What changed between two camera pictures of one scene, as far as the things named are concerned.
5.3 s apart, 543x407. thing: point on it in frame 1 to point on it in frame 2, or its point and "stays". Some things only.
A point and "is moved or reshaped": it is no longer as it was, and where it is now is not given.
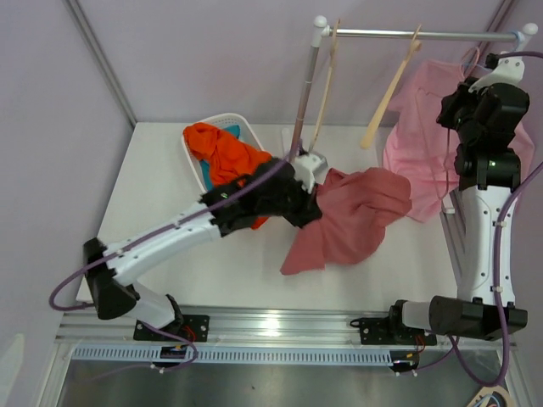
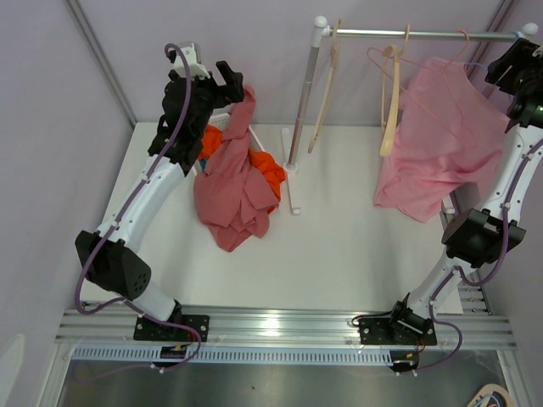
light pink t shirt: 421,148 stays
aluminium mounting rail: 247,330 stays
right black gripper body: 457,114 to 523,76
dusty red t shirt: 355,212 to 232,202
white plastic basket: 222,121 stays
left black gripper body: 293,204 to 221,97
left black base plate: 194,328 stays
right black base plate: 388,331 stays
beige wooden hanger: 329,75 stays
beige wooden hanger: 415,47 is moved or reshaped
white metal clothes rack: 321,32 stays
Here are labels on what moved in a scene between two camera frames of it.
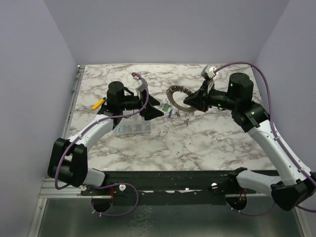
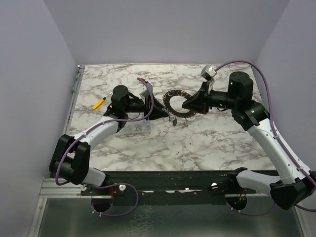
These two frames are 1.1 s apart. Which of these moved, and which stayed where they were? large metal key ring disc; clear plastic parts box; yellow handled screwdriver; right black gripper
Moved: large metal key ring disc
Stayed: yellow handled screwdriver; clear plastic parts box; right black gripper
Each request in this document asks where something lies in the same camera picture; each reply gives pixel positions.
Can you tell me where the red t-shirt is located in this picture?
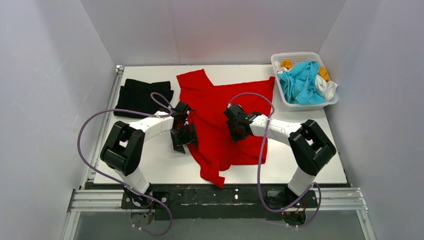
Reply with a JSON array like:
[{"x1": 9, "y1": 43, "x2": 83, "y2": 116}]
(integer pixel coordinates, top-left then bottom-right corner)
[{"x1": 176, "y1": 69, "x2": 275, "y2": 188}]

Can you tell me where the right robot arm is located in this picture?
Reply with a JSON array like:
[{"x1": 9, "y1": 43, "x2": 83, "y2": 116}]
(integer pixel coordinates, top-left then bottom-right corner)
[{"x1": 224, "y1": 104, "x2": 337, "y2": 197}]

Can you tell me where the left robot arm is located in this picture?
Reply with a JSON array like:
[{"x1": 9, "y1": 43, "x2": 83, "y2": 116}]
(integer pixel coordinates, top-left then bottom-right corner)
[{"x1": 100, "y1": 101, "x2": 199, "y2": 194}]

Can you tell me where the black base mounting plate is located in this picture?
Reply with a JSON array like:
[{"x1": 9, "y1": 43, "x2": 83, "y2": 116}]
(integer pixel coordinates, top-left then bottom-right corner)
[{"x1": 121, "y1": 184, "x2": 318, "y2": 221}]

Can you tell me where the folded black t-shirt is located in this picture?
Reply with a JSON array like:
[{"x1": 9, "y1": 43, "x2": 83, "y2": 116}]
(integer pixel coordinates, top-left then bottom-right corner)
[{"x1": 115, "y1": 78, "x2": 174, "y2": 114}]

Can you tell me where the light blue t-shirt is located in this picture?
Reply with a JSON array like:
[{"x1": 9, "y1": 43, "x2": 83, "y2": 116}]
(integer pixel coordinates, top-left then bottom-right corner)
[{"x1": 277, "y1": 61, "x2": 326, "y2": 106}]

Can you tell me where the white plastic laundry basket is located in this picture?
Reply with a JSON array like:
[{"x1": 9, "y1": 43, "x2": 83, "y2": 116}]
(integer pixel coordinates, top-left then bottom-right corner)
[{"x1": 270, "y1": 52, "x2": 339, "y2": 112}]

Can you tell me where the orange t-shirt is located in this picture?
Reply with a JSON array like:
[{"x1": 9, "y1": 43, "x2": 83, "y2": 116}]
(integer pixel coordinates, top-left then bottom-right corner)
[{"x1": 280, "y1": 59, "x2": 330, "y2": 82}]

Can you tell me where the white t-shirt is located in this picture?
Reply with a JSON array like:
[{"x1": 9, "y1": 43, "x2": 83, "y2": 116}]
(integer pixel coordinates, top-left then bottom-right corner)
[{"x1": 273, "y1": 61, "x2": 338, "y2": 102}]

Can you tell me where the aluminium frame rail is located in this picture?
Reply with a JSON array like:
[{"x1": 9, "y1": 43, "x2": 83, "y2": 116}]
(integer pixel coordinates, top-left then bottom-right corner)
[{"x1": 62, "y1": 64, "x2": 376, "y2": 240}]

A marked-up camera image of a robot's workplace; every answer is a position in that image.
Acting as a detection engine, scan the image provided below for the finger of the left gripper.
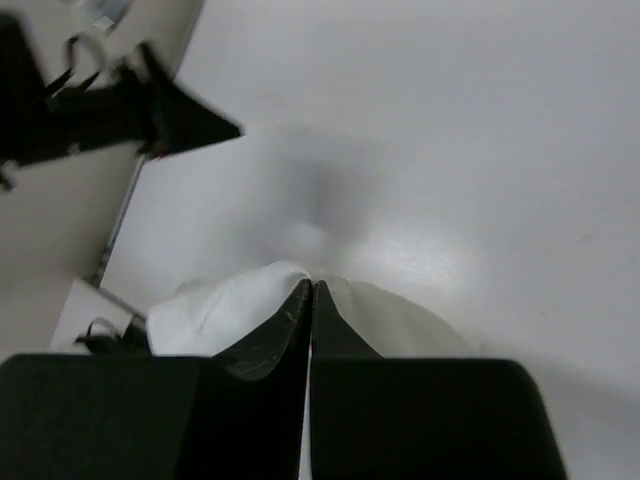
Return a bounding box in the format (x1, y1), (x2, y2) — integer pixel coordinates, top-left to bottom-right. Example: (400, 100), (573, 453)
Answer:
(139, 42), (241, 155)

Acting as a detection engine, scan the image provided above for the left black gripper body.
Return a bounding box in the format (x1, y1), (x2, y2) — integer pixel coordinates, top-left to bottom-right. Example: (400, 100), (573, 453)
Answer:
(45, 42), (159, 154)

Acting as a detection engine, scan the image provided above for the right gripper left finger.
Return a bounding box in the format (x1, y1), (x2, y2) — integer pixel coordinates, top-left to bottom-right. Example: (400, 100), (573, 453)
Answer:
(1, 280), (311, 479)

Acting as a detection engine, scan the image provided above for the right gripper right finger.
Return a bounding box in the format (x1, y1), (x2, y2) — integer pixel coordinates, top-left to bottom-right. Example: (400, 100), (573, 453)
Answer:
(309, 283), (567, 479)

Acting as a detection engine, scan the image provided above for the white pleated skirt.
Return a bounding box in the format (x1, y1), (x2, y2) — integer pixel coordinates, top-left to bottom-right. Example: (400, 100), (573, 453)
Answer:
(146, 261), (476, 358)

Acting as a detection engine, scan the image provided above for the aluminium table edge rail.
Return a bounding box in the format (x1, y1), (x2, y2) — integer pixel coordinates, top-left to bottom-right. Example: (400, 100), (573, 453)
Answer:
(89, 155), (148, 317)

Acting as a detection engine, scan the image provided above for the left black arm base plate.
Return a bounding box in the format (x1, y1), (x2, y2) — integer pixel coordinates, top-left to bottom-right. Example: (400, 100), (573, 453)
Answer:
(74, 315), (151, 356)

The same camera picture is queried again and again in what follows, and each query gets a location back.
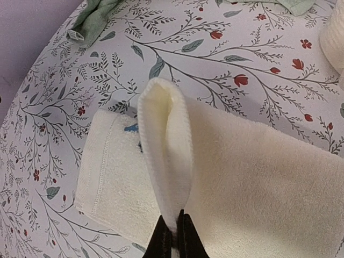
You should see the cream ceramic mug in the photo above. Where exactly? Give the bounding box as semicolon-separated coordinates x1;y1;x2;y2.
319;1;343;90

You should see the cream white towel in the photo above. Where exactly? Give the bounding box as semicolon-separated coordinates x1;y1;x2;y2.
75;78;343;257

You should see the mint green towel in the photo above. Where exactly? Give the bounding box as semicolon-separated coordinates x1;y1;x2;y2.
66;0;315;48

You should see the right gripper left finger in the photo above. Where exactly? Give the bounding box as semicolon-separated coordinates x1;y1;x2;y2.
143;216;173;258

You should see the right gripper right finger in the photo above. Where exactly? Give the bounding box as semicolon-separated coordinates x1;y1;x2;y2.
177;210;209;258

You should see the floral table mat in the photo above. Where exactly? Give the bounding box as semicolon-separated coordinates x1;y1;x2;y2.
1;1;343;257

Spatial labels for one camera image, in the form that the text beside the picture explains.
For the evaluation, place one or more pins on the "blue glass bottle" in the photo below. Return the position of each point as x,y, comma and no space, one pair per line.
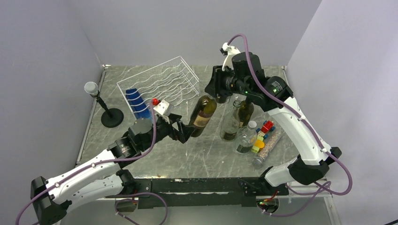
137,104

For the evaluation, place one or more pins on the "white wire wine rack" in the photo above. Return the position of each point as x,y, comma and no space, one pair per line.
173,81

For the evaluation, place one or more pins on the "labelled dark wine bottle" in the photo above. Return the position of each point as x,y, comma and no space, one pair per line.
202,113

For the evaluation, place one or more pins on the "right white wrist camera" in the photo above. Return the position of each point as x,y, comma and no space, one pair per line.
229,52

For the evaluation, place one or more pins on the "glitter filled tube bottle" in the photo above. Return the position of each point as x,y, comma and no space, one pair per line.
259,159

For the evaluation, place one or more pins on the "olive green wine bottle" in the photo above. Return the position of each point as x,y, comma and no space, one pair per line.
245,112

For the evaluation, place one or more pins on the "small clear round bottle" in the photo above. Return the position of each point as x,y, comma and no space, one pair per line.
246,138

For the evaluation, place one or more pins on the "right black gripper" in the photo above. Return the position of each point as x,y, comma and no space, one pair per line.
215,86

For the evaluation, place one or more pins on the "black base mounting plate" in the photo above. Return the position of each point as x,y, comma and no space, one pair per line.
245,191

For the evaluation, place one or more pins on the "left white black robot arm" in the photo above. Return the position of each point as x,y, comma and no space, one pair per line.
104,175

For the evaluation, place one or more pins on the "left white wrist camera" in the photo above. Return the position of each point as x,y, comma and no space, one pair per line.
164,109

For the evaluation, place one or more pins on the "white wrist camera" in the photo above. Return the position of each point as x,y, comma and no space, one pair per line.
229,52
164,109

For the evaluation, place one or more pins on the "clear glass bottle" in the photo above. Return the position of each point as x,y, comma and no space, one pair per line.
231,122

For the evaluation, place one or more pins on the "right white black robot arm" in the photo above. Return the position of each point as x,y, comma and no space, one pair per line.
312,163

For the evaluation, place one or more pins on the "black microphone on stand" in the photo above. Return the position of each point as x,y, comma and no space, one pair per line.
112,117

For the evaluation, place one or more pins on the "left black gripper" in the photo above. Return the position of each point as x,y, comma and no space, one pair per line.
184,131

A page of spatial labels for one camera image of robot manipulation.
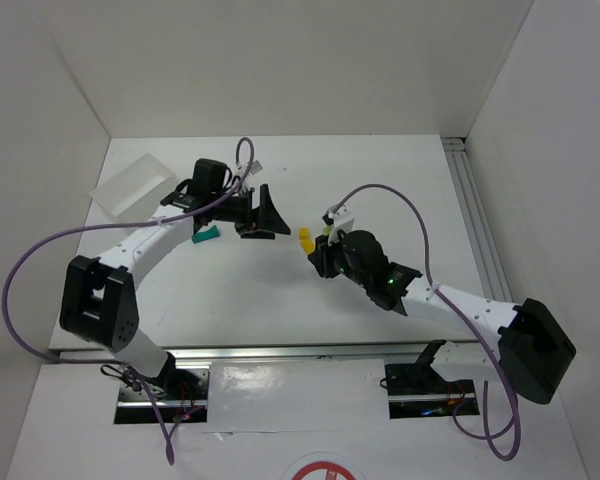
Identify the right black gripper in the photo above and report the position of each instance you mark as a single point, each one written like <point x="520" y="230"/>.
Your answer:
<point x="321" y="257"/>

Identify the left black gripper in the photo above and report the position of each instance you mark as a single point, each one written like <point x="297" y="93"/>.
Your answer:
<point x="253" y="212"/>

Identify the yellow rectangular block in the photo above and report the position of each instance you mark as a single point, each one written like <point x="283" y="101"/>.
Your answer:
<point x="308" y="246"/>

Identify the teal arch block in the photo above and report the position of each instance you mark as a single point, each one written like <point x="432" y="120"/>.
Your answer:
<point x="210" y="233"/>

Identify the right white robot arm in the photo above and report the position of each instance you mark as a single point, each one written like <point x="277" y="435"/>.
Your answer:
<point x="521" y="346"/>

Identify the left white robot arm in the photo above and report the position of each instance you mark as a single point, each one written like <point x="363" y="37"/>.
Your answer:
<point x="99" y="299"/>

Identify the clear plastic container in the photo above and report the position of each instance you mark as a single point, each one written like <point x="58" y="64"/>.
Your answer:
<point x="134" y="194"/>

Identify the red prohibition sign sticker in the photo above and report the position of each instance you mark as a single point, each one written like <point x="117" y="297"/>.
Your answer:
<point x="323" y="466"/>

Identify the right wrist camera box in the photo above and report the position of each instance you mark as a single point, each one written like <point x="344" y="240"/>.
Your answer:
<point x="341" y="222"/>

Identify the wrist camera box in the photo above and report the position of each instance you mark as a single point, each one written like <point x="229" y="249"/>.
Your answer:
<point x="341" y="222"/>
<point x="249" y="169"/>

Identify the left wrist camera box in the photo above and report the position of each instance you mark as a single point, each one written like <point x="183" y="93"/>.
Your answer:
<point x="249" y="169"/>

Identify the front aluminium rail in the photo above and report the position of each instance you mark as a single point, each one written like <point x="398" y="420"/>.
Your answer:
<point x="288" y="352"/>

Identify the aluminium rail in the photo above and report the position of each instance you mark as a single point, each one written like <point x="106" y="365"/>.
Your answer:
<point x="490" y="269"/>
<point x="288" y="352"/>

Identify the right aluminium rail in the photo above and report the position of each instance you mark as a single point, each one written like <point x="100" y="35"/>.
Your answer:
<point x="490" y="269"/>

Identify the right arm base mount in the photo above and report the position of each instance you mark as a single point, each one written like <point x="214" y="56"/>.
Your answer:
<point x="415" y="391"/>

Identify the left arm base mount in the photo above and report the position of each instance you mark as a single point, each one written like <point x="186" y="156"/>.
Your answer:
<point x="188" y="404"/>

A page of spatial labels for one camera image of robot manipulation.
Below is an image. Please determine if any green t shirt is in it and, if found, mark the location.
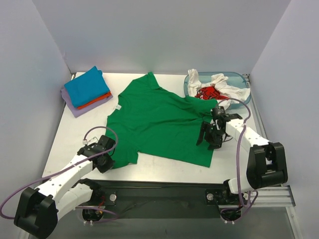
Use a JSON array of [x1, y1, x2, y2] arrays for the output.
[[106, 72, 217, 168]]

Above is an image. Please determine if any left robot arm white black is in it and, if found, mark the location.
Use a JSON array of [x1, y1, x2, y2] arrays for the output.
[[13, 135, 116, 239]]

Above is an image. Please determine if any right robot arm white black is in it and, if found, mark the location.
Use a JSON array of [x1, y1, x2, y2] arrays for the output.
[[196, 114, 288, 203]]

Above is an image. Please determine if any white t shirt red print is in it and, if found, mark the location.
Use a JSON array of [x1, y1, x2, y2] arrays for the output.
[[187, 69, 251, 110]]

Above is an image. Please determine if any folded lilac t shirt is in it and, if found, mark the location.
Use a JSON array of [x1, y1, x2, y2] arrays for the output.
[[61, 88, 113, 118]]

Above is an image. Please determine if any clear blue plastic bin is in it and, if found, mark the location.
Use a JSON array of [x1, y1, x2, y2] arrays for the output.
[[183, 71, 252, 109]]

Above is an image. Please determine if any folded orange t shirt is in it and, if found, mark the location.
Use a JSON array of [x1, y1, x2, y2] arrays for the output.
[[77, 92, 112, 110]]

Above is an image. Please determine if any folded blue t shirt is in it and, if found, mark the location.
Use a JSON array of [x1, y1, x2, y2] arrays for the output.
[[64, 66, 111, 108]]

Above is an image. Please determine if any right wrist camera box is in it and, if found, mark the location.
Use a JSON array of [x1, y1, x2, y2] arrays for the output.
[[211, 106, 226, 120]]

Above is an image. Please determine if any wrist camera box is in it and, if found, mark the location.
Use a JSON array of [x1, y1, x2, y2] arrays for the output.
[[211, 106, 226, 120], [82, 137, 99, 146]]

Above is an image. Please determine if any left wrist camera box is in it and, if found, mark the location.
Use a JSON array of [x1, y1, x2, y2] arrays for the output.
[[82, 137, 99, 146]]

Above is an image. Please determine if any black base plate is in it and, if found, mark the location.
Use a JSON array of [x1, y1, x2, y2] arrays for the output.
[[78, 179, 244, 223]]

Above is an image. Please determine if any aluminium frame rail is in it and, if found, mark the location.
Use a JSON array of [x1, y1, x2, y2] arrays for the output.
[[27, 186, 296, 210]]

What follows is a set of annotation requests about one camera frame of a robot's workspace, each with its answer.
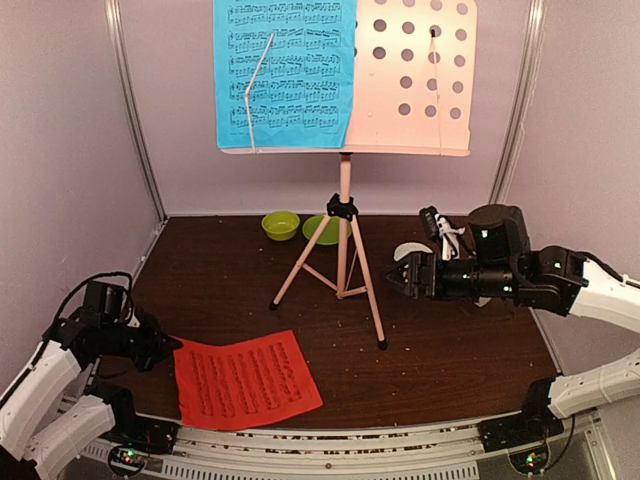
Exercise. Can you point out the lime green bowl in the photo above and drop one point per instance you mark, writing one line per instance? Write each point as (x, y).
(280, 225)

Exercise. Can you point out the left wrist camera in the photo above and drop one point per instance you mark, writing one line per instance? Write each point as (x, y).
(134, 320)

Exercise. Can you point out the aluminium frame post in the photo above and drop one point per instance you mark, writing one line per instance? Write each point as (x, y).
(524, 94)
(118, 41)

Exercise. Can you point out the white and navy bowl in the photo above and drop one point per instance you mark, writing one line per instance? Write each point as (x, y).
(407, 248)

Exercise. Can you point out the red sheet music paper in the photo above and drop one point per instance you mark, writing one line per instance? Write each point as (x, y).
(244, 385)

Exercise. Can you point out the right aluminium frame post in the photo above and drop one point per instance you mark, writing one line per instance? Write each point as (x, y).
(524, 94)

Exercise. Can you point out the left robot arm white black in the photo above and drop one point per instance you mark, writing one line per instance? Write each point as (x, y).
(106, 324)

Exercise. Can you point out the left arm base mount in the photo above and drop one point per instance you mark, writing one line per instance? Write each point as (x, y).
(144, 434)

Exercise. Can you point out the aluminium front rail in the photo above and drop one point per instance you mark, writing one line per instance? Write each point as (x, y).
(451, 450)

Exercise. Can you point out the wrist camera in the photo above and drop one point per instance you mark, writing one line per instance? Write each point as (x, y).
(447, 237)
(134, 320)

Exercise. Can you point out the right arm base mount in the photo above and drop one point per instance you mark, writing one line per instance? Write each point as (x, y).
(534, 423)

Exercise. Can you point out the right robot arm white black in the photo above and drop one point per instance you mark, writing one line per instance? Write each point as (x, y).
(562, 281)

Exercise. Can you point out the pink music stand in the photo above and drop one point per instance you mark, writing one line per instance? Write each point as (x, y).
(413, 83)

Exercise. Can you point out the blue sheet music paper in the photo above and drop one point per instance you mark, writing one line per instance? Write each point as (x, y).
(283, 73)

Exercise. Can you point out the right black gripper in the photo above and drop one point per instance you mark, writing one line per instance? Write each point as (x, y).
(419, 264)

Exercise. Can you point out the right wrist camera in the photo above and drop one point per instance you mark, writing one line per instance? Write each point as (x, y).
(447, 237)

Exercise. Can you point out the left aluminium frame post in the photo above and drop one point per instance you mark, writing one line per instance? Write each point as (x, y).
(118, 41)

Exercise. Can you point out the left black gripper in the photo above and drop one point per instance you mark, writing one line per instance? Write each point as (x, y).
(158, 346)

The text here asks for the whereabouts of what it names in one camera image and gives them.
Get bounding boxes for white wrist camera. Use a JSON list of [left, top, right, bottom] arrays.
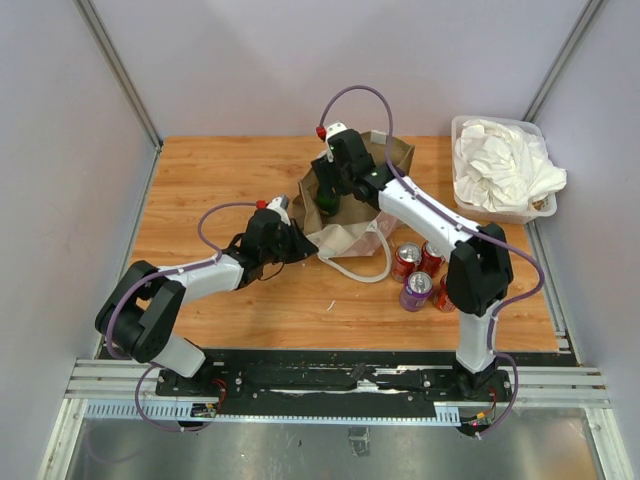
[[266, 195, 291, 226], [325, 122, 347, 140]]

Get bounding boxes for aluminium frame rails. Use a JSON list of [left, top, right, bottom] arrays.
[[34, 219, 621, 480]]

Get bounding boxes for green glass bottle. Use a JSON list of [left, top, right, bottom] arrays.
[[316, 183, 341, 217]]

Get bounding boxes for burlap canvas tote bag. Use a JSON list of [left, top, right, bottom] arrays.
[[290, 130, 417, 284]]

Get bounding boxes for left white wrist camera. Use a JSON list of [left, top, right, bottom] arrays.
[[266, 195, 291, 226]]

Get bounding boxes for red cola can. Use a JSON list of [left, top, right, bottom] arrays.
[[419, 241, 445, 277], [433, 274, 456, 313], [391, 242, 422, 282]]

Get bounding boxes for crumpled white cloth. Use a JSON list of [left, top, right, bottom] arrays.
[[453, 118, 568, 211]]

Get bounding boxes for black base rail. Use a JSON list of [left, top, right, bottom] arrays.
[[155, 349, 514, 419]]

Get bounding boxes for white plastic basket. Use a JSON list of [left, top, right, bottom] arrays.
[[451, 115, 559, 219]]

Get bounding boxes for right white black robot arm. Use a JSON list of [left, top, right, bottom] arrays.
[[312, 123, 513, 400]]

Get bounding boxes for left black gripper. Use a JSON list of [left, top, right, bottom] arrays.
[[262, 218, 318, 264]]

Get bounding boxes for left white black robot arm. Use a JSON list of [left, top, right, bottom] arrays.
[[95, 208, 318, 396]]

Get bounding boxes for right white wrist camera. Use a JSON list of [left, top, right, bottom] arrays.
[[325, 122, 347, 140]]

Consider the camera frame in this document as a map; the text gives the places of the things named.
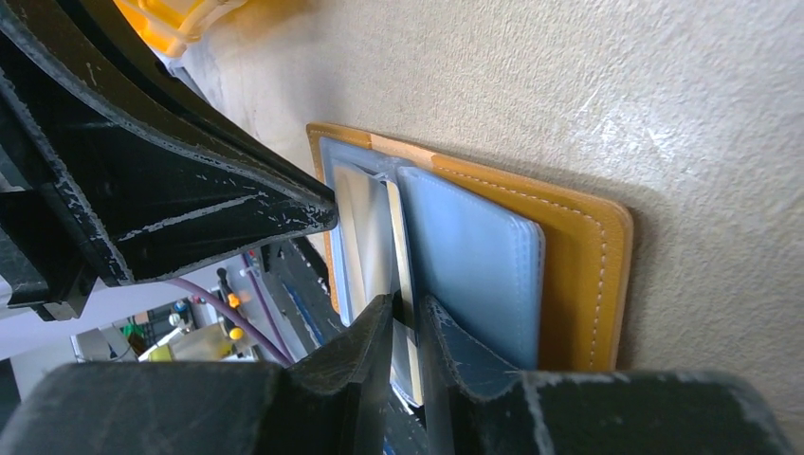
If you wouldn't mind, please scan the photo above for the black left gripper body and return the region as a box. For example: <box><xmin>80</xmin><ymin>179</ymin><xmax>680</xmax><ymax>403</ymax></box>
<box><xmin>1</xmin><ymin>75</ymin><xmax>97</xmax><ymax>322</ymax></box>

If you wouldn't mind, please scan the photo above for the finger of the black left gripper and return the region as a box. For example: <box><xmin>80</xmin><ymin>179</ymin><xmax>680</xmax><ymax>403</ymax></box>
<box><xmin>1</xmin><ymin>1</ymin><xmax>338</xmax><ymax>285</ymax></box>

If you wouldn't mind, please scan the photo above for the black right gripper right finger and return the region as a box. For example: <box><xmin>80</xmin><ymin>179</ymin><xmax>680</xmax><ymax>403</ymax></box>
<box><xmin>419</xmin><ymin>298</ymin><xmax>794</xmax><ymax>454</ymax></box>

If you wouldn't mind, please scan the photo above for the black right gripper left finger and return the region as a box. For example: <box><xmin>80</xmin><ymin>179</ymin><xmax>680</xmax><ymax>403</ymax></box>
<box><xmin>1</xmin><ymin>295</ymin><xmax>394</xmax><ymax>454</ymax></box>

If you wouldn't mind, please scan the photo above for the gold card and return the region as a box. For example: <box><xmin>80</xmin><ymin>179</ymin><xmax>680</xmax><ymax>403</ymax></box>
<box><xmin>385</xmin><ymin>180</ymin><xmax>424</xmax><ymax>407</ymax></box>

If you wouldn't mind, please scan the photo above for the tan leather card holder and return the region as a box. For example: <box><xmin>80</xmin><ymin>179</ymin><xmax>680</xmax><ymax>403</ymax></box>
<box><xmin>306</xmin><ymin>122</ymin><xmax>634</xmax><ymax>372</ymax></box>

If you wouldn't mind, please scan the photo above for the yellow bin with black cards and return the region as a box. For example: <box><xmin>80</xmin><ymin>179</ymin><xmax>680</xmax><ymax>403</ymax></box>
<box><xmin>114</xmin><ymin>0</ymin><xmax>247</xmax><ymax>59</ymax></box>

■ WHAT TO DO:
The reply should hold exactly the lines above, starting at the line with "Can you tell me where the aluminium" and ending at the line with "gripper left finger.", and no pictures.

■ PROBLEM SOLUTION:
Can you tell me where the aluminium frame rail is located in this picture?
Reply with a JSON array like:
[{"x1": 9, "y1": 43, "x2": 83, "y2": 116}]
(integer pixel coordinates, top-left then bottom-right corner)
[{"x1": 62, "y1": 64, "x2": 376, "y2": 240}]

A marked-up camera image of a robot's workplace; every answer is a position in that image.
Acting as a detection engine, scan the image provided below for the finger of the left gripper.
Return a bounding box in the format (x1, y1), (x2, y2) — integer pixel coordinates, top-left to bottom-right. Example: (400, 100), (573, 453)
Answer:
(139, 42), (241, 155)

Acting as a detection engine, scan the image provided above for the left black gripper body.
Return a bounding box in the format (x1, y1), (x2, y2) — integer pixel coordinates, top-left to bottom-right. Example: (400, 100), (573, 453)
Answer:
(45, 42), (159, 154)

Acting as a detection engine, scan the image provided above for the right gripper left finger.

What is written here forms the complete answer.